In oviparous biology, a hatchling is a newly hatched fish, amphibian, reptile, or bird. A group of mammals called monotremes lay eggs, and their young are hatchlings as well.

Fish
Fish hatchlings generally do not receive parental care, similar to reptiles. Like reptiles, fish hatchlings can be affected by xenobiotic compounds. For example, exposure to xenoestrogens can feminize fish. As well, hatchlings raised in water with high levels of carbon dioxide demonstrate unusual behaviour, such as being attracted to the scent of predators. This change could be reversed by immersion into gabazine water, leading to the hypothesis that acidic waters affect hatchling brain chemistry.

Amphibians

The behavior of an amphibian hatchling, commonly referred to as a tadpole, is controlled by a few thousand neurons. 99% of a Xenopus hatchling's first day after hatching is spent hanging from a thread of mucus secreted from near its mouth will eventually form; if it becomes detached from this thread, it will swim back and become reattached, usually within ten seconds. While newt hatchlings are only able to swim for a few seconds, Xenopus tadpoles may be able to swim for minutes as long as they do not bump into anything. The tadpole live from remaining yolk-mass in the gut for a period, before it swims off to find food.

Reptiles

The reptile hatchling is quite the opposite of an altricial bird hatchling. Most hatchling reptiles are born with the same instincts as their parents and leave to live on their own immediately after leaving the egg. When first hatched, hatchlings can be several times smaller than their adult forms: Pine Snakes weigh 30 grams when they first hatch, but can grow up to 1,400 grams as adults. This appears to have been the case even in dinosaurs. In sea turtles, hatchling sex is determined by incubation temperature. In species in which eggs are laid then buried in sand, indentations in the sand can be a clue to imminent hatching. In sea turtles, this usually occurs about 60 days after the laying of eggs, and often at night. However, exposure to xenobiotic compounds, especially endocrine-disrupting compounds, can affect hatchling sex ratios as well. Persistent Organic Pollutants (POPs) and other pollutants like octylphenol are also known to increase rate of hatchling mortality and deformity. Upon hatching, animals such as turtles have innate navigational skills, including compass and beacon methods of navigation, to reach safety. For example, turtle hatchlings instinctively swim against waves to ensure they leave the beach and its predators. They also head towards the brightest part of the horizon in order to reach the water: however, human activity has created sources of light which mislead the turtle hatchlings, causing them to not travel directly to the water, making them vulnerable to dehydration and predation.
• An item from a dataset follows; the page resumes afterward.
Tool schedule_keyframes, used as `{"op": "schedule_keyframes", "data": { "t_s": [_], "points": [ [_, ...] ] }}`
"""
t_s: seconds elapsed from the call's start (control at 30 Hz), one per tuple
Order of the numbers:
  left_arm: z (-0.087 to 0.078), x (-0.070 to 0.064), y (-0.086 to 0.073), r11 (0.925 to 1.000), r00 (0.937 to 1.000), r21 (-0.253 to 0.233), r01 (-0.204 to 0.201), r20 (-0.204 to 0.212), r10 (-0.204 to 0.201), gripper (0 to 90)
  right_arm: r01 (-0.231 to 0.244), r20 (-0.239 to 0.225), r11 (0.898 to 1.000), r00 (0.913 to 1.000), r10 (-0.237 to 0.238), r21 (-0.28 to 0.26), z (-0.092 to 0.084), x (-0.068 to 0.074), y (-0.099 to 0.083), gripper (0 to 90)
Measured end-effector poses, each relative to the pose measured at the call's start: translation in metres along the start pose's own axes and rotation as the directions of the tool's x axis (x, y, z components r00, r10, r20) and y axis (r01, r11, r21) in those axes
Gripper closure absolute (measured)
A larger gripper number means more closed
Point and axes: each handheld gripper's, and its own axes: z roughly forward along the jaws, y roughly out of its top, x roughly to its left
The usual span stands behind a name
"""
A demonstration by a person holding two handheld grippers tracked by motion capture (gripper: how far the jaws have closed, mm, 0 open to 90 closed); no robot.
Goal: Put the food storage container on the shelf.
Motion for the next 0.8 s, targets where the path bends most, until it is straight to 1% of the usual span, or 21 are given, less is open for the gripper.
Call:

Hatchlings of the species Iguana iguana also gain gut flora essential to digestion from adults as part of their development. In the wild, hatchling survival rates are extremely low due to factors such as predation, for example, by crabs, as well as due to human-made obstacles. Human intervention has also benefitted hatchling reptiles at times. For example, late-hatched loggerhead turtles are taken in by such groups as the University of Georgia to be raised. In species such as crocodiles, hydration levels also play an important role in embryo survival.

As pets
Reptile hatchlings, especially those of turtles, are often sold as pets. This has been reported to occur even in places where such practices are illegal.

Birds
Bird hatchlings may be altricial or precocial. Altricial means that the young hatch naked and with their eyes closed, and rely totally on their parents for feeding and warmth. Precocial hatching are feathered when hatched, and can leave the nest immediately. In birds, such as the bobwhite quail, hatchlings' auditory systems are more developed than their visual system, as visual stimulation is not present in the egg, while auditory stimulation can reach the embryo even before birth. It has also been shown that auditory development in hatchlings is disrupted by environments high in visual and social stimulation. Many hatchlings are born with some forms of innate behaviours which allow them to improve their ability to survive: for example, hatchling gulls instinctively peck at long objects with marked colour contrast, which leads them to peck at their parents' bills, eliciting a feeding response. Endocrine disruption of hatchling birds increases the rate of deformities and lowers the chances of survival. In bearded vultures, two eggs are laid, but one hatchling will often kill the other. Bird hatchlings raised by humans have sometimes been noted to act towards their human caregivers as their parents.